Sharon Lauricella, professor of communication and digital media studies at Ontario Tech University in Oshawa, said haul content has always reflected the wider social and economic climate. “Media plays a dual role: It tells us what to think and do, but also reflects what is going on socially, politically and economically in our culture.”

Fashion hauls kicked off on YouTube in the mid-2000s, when the long-form video platform first became popular. They picked up steam in the 2010s, peaking with the advent of TikTok around 2018. Early on, hauls functioned as a form of guidance. Viewers learned “what to do, how to look, who to emulate and why they should buy particular items,” Lauricella said. That guidance made audiences feel stylish and plugged in. But the conditions that once made mass consumption seem fun have shifted.

“When hauls were all the rage, the economy was doing better than it is now, and coming out of COVID times, audiences were fine with having and doing all the things because we were all free again,” Lauricella said. “Unboxing and haul content are not resonating with audiences because the ability to go buy the items boasted about is just not there.”

Rising grocery and gas prices – and the geopolitical issues behind them – are leaving many consumers thinking more carefully about money. In this context, the spectacle of endless shopping can feel ostentatious and obnoxious.

There is also a generational shift at play. Younger viewers are more adept at recognizing when content is designed to drive sales, sponsorship or engagement. Lauricella points to the rise of financial wellness influencers as part of the same cultural change.

“Younger women, in particular, are becoming more financially savvy and are increasingly interested in figuring out how to pay off student loans, or save in a HISA or FHSA, than Shein hauls,” she said.

Influencers are turning credit card advice into a sales pitch. Can you trust them?

This doesn’t mean hauls are over. Now, the trend on social media is spotlighting sustainability. Underconsumption content, thrift and estate sale hauls, and upcycling tutorials are offering aspiration based on intention instead of accumulation.

But Jacobson noted that these practices aren’t actually new. People have always thrifted, reworn, altered and inherited clothing. What is new is how visible and socially validated these practices have become. “We have economic pressures, and there’s a growing secondhand market. And content creators are smart; for some, [their content is] driven by their own personal ethics, but for others, [it’s] based on their analytics and what their audience wants to see.”

In other words, even underconsumption content is still content. It still signals identity, taste and values. Where the traditional haul said, “I have access,” the upcycled version says, “I am thoughtful.” As Jacobson noted, it’s playing the same game, but telling a different story.

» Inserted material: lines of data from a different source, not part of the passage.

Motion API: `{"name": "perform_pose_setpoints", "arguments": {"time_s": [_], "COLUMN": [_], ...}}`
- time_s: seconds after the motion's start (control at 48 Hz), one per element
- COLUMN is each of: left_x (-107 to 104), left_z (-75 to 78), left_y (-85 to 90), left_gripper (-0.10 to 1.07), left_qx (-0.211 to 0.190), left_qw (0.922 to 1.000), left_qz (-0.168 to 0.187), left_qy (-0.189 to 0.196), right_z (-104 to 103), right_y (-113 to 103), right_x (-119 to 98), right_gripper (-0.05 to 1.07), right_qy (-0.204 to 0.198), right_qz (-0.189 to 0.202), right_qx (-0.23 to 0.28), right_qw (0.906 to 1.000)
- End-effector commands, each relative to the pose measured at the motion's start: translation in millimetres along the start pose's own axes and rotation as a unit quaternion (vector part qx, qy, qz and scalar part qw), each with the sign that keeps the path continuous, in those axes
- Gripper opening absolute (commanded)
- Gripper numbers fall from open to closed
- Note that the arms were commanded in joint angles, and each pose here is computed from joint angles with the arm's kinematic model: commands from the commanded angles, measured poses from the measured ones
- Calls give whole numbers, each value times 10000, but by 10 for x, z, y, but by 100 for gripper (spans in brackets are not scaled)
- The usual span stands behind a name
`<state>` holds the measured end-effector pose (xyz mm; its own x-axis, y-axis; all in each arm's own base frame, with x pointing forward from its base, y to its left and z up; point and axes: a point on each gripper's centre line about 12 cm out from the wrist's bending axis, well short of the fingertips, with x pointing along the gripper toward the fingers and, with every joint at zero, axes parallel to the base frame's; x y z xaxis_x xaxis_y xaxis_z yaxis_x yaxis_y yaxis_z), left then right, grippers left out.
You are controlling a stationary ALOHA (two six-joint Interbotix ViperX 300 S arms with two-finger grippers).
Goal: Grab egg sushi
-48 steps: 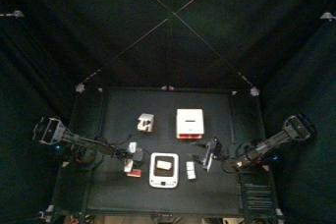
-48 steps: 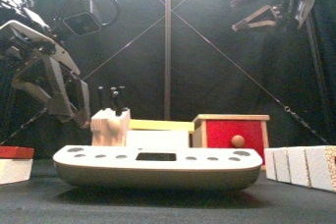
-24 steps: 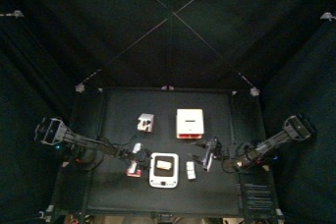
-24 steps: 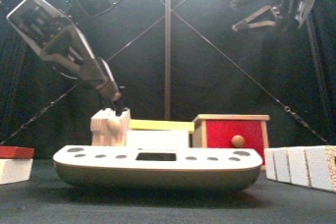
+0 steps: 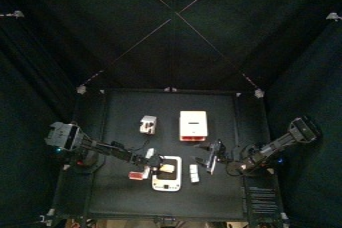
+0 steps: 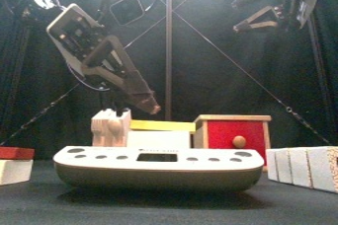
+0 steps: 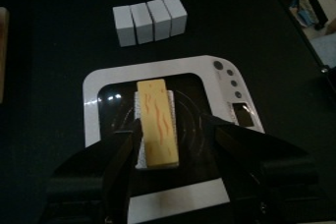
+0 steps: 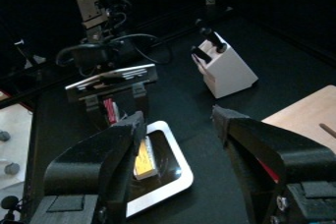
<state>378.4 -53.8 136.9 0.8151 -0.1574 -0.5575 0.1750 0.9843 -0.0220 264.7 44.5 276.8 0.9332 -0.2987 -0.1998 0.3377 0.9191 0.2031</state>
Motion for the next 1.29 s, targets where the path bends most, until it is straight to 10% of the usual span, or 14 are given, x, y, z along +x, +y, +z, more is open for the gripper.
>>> {"name": "perform_pose_setpoints", "arguments": {"time_s": [0.0,0.646,1.271], "left_x": [50,144,26], "left_z": [113,48,146], "left_y": [22,95,98], "left_gripper": [86,84,56], "left_qx": [-13,-34,-46], "left_qw": [9999,9998,9998], "left_qz": [22,131,169], "left_qy": [-123,169,96], "right_z": [49,48,47], "right_y": [0,3,-1], "right_x": [-11,-13,-11], "right_gripper": [91,91,91], "right_qy": [-70,-68,-60], "right_qz": [7,15,1], "right_qx": [51,50,55], "right_qw": [10000,10000,10000]}}
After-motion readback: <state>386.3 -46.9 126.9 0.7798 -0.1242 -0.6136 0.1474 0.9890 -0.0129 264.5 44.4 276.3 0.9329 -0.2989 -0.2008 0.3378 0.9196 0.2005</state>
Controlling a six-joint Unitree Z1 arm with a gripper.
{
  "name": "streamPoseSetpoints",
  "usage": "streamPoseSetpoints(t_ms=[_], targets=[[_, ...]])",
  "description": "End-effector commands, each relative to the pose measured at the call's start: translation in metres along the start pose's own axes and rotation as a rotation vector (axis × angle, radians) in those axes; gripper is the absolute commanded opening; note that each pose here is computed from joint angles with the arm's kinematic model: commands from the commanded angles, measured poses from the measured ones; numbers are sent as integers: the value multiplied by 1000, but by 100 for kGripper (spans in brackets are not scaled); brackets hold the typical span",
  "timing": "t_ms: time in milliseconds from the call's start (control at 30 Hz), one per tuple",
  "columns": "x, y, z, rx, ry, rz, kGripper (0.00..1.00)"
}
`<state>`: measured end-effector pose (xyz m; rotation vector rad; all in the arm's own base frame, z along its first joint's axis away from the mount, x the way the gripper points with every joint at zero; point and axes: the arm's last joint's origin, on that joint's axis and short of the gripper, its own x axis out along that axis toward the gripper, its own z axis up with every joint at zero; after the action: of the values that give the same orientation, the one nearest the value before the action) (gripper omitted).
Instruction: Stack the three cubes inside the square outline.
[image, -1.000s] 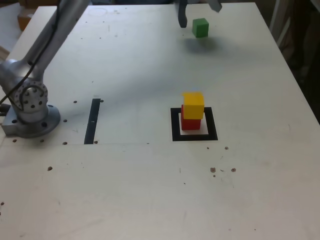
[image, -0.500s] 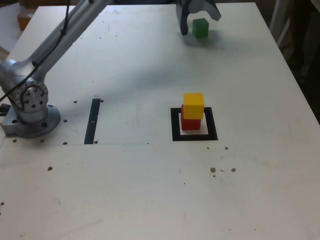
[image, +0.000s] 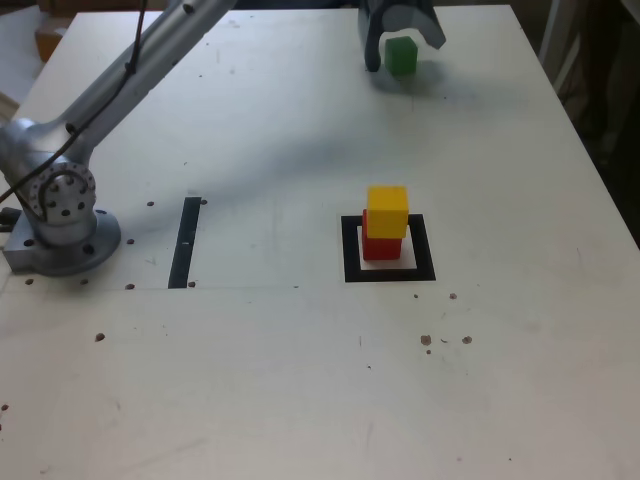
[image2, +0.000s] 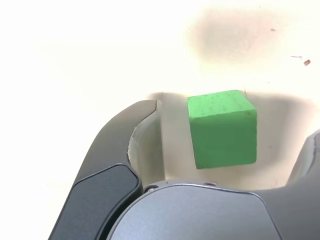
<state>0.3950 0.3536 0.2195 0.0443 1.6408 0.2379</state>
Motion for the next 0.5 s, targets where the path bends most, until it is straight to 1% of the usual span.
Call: streamPoseSetpoints(t_ms=[0,133,300,467], targets=[[-1,0,1,3,-5,1,86],[3,1,2,2,-7,-1,80],[10,1,5,3,-5,-4,76],[9,2,7,1,-18,11,68]])
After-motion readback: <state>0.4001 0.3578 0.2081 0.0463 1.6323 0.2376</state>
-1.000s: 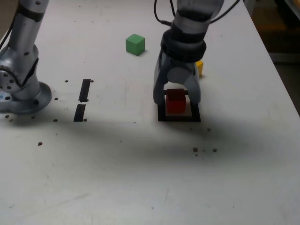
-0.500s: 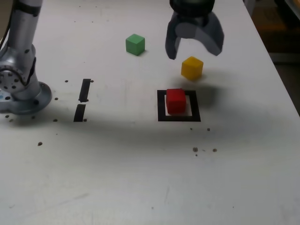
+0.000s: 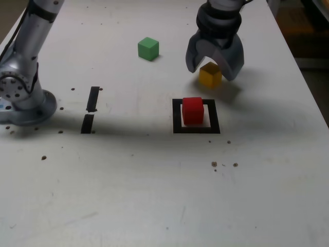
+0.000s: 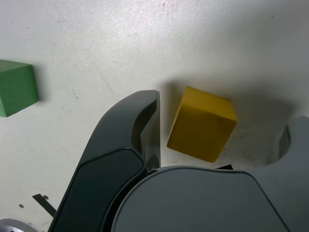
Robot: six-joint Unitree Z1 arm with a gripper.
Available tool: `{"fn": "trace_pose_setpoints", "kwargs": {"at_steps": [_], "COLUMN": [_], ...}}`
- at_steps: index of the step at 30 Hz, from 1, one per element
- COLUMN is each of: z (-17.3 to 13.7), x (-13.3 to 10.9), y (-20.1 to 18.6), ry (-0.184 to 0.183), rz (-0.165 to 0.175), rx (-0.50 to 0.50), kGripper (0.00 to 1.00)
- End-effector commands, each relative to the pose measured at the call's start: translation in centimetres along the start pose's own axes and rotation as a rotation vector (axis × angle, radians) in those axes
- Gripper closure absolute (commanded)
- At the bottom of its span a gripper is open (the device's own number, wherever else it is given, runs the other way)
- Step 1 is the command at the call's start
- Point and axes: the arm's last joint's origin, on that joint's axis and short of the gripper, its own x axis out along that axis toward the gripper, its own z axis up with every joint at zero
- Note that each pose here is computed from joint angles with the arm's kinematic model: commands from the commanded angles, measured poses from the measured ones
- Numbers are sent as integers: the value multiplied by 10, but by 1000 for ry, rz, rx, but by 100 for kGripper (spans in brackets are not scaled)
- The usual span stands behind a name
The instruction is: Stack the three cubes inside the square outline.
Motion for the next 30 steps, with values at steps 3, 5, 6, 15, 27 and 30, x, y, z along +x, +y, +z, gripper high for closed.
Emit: {"fn": "trace_pose_setpoints", "kwargs": {"at_steps": [3, 5, 6, 15, 27, 30], "z": [4, 4, 3, 0, -46, -49], "x": [5, 5, 4, 1, -88, -107], "y": [3, 3, 3, 2, -34, -57], "ry": [-3, -6, -7, -9, -59, -72], "rz": [-1, 2, 3, -2, 35, 27], "rx": [-7, -13, -15, -29, -208, -254], "kGripper": [37, 49, 55, 76, 76, 76]}}
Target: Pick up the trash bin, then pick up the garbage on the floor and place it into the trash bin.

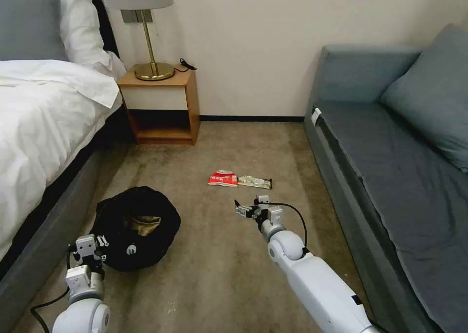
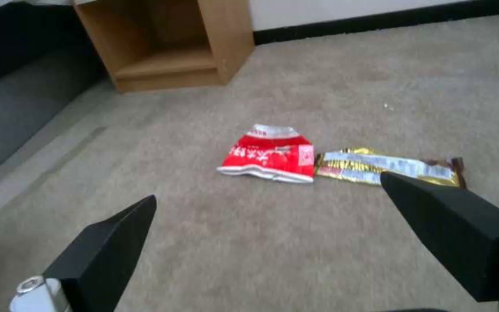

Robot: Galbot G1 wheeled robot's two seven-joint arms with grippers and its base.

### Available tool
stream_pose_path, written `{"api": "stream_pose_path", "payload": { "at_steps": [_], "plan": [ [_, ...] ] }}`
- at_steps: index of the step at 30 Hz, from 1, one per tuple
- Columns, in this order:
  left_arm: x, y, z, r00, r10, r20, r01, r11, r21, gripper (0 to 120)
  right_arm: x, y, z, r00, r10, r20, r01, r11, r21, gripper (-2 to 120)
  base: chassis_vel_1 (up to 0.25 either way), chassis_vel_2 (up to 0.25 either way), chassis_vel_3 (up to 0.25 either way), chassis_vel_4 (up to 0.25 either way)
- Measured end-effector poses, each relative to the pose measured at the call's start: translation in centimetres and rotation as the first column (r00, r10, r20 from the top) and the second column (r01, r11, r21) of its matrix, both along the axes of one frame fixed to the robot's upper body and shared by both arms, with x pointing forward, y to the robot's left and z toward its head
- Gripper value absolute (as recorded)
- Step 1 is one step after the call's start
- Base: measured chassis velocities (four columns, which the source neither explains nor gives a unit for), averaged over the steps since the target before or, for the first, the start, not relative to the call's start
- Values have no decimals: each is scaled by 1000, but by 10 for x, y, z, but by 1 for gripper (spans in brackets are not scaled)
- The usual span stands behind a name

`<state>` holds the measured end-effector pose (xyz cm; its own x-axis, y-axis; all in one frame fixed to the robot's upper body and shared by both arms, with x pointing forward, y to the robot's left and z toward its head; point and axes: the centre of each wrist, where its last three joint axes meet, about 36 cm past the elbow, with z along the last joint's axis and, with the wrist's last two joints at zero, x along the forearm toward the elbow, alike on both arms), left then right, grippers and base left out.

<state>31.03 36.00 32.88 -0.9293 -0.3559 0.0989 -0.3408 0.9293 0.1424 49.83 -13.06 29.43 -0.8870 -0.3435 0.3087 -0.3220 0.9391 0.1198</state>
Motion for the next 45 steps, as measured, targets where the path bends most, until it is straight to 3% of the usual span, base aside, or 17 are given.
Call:
{"api": "stream_pose_path", "payload": {
  "at_steps": [45],
  "plan": [
    [-7,-11,-14,999,-12,-36,12,1000,-6,0,-13,-2,-18,998,61,3,-61,997,-53,100,-143,150,147,-150]
  ]
}}
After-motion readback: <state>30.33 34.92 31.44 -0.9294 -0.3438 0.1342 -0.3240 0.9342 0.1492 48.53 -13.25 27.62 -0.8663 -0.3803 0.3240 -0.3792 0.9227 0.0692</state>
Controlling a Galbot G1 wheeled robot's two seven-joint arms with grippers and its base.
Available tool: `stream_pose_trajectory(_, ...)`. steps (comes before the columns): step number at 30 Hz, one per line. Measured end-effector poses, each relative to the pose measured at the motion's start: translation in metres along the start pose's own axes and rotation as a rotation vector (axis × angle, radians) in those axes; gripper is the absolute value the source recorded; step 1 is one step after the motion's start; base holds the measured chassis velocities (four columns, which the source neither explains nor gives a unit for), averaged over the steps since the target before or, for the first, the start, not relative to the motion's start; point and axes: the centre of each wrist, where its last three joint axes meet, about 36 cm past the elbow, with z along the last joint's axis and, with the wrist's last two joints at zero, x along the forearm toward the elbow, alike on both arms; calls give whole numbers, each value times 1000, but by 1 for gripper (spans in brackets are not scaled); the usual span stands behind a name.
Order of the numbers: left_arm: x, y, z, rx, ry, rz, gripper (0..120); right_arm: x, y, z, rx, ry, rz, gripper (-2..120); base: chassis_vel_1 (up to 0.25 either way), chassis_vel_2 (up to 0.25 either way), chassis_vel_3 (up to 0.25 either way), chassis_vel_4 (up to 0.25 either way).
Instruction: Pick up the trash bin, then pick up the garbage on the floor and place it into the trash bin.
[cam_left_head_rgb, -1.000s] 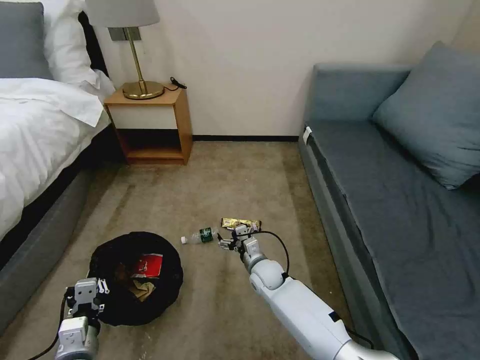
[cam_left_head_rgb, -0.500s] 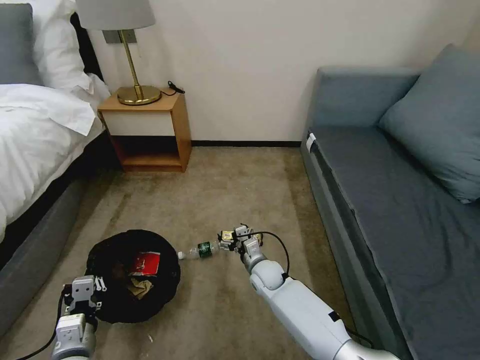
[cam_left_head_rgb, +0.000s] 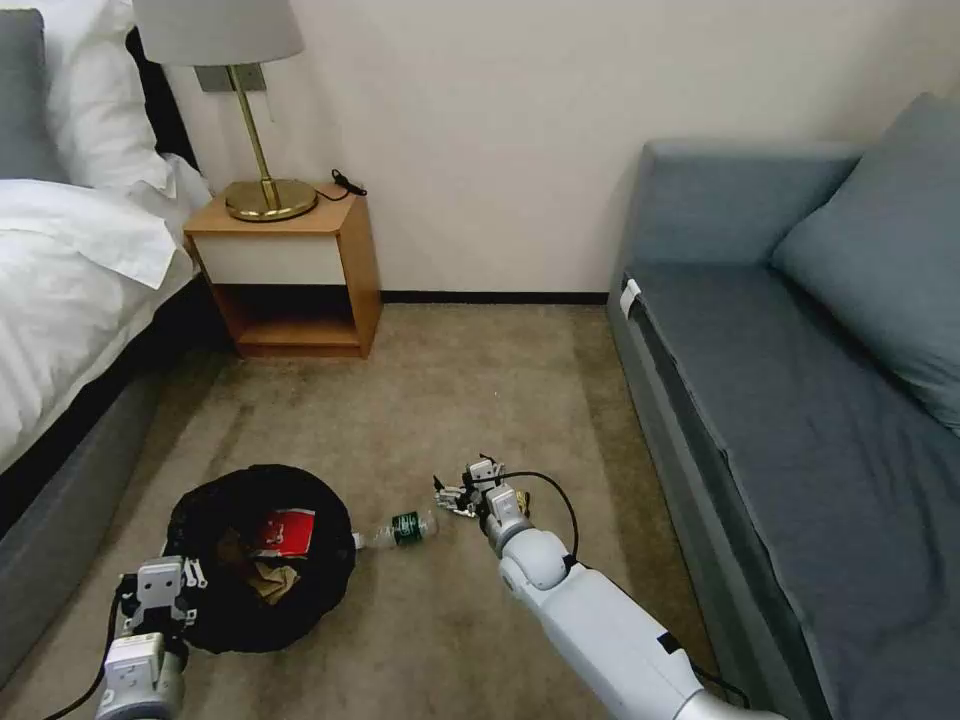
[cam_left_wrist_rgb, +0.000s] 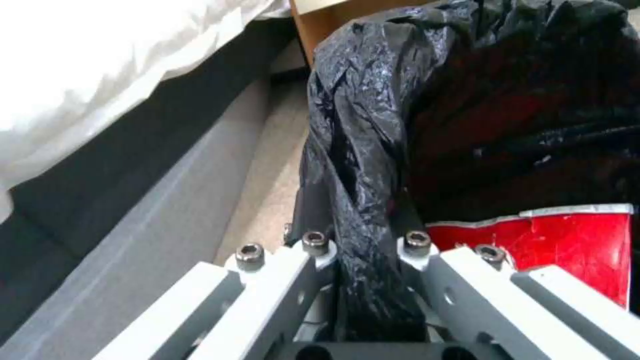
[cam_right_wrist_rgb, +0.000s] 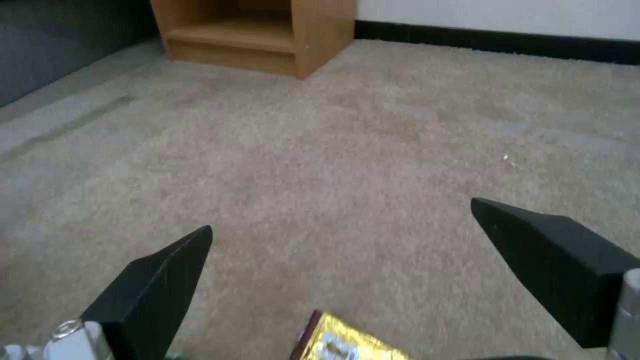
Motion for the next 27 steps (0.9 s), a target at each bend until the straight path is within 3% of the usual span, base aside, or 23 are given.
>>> stream_pose_trajectory(27,-10,19,3,4,-24,-15,3,10,23,17,42,30,-43,100,-100,98,100,-96)
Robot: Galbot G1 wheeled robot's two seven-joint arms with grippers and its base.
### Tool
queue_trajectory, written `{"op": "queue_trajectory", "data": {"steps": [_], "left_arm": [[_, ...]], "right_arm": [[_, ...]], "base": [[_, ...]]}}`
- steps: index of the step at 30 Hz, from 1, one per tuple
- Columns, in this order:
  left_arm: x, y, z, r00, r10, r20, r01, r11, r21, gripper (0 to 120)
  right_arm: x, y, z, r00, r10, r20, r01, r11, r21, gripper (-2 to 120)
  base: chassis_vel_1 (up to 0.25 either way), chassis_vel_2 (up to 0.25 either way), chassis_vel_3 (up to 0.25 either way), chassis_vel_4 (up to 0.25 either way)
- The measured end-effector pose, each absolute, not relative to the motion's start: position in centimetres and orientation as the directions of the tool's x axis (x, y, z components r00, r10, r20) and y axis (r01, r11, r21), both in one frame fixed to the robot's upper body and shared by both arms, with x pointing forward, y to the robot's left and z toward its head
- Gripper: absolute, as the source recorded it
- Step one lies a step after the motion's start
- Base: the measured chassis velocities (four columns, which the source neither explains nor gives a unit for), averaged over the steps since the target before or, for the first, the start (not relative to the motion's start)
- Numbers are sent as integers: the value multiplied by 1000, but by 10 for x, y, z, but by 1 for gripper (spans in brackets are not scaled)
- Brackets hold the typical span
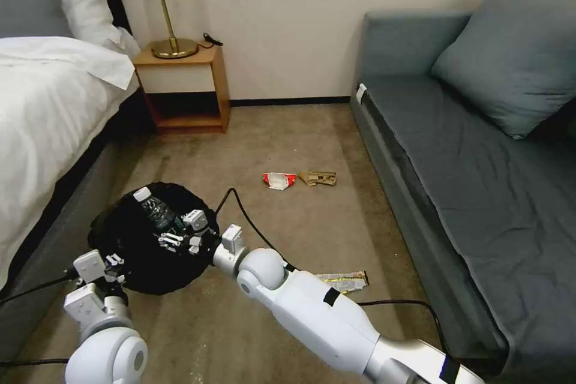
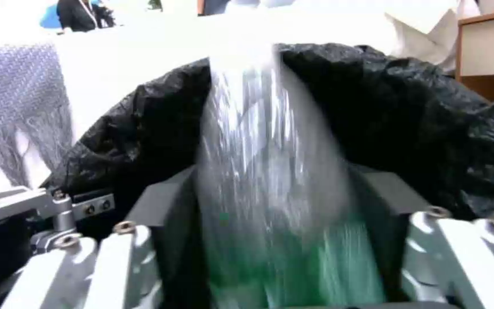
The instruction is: Pick up the trash bin, then pick up the garbage on the floor and place it into the trash bin.
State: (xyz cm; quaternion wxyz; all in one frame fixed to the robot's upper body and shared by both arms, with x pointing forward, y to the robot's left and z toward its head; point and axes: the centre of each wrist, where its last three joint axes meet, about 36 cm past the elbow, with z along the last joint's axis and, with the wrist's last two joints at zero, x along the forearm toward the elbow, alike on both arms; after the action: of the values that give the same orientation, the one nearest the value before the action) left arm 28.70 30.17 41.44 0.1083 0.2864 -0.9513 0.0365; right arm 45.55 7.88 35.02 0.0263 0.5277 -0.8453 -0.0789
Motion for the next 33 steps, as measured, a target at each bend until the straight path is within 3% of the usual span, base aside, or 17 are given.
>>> {"op": "queue_trajectory", "data": {"steps": [2,3,8,14,23,25,33], "left_arm": [[287,302,414,-813,-537,227,-553,833,-7,3],[288,302,413,-812,-537,228,-553,833,-7,3],[289,302,412,-812,-537,229,-553,833,-6,3],[290,307,412,-811,-540,224,-553,833,4,3],[286,319,415,-805,-552,218,-562,827,21,3],[285,322,416,-803,-556,214,-564,825,27,3],[283,321,413,-801,-561,210,-569,822,23,3]], "right_arm": [[455,79,350,-442,-896,-39,-888,431,161,69],[454,75,350,-440,-897,-34,-889,430,157,80],[451,70,351,-446,-894,-34,-887,437,148,98],[460,50,362,-457,-889,-21,-885,452,115,100],[499,-65,365,-436,-876,208,-890,453,43,100],[506,-114,349,-450,-836,314,-880,475,0,100],[505,-210,278,-470,-707,528,-845,534,-37,100]], "base": [[0,0,0,0],[0,0,0,0],[0,0,0,0],[0,0,0,0],[0,0,0,0],[0,0,0,0],[0,0,0,0]]}}
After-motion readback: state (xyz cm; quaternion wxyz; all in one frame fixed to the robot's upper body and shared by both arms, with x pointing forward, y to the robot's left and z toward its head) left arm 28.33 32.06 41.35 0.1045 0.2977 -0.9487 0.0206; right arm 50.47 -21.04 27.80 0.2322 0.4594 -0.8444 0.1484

Maybe it’s not so much the end of the haul as a rebrand. The appetite for fashion content hasn’t vanished – perhaps it never will. People still want to see what others are wearing, buying and coveting (this writer included). But the fantasy is changing. Abundance, once the point, is becoming harder to justify. Taste, alone, is not enough. Now, it has to be paired with ethics, restraint or, at the very least, a little self-awareness.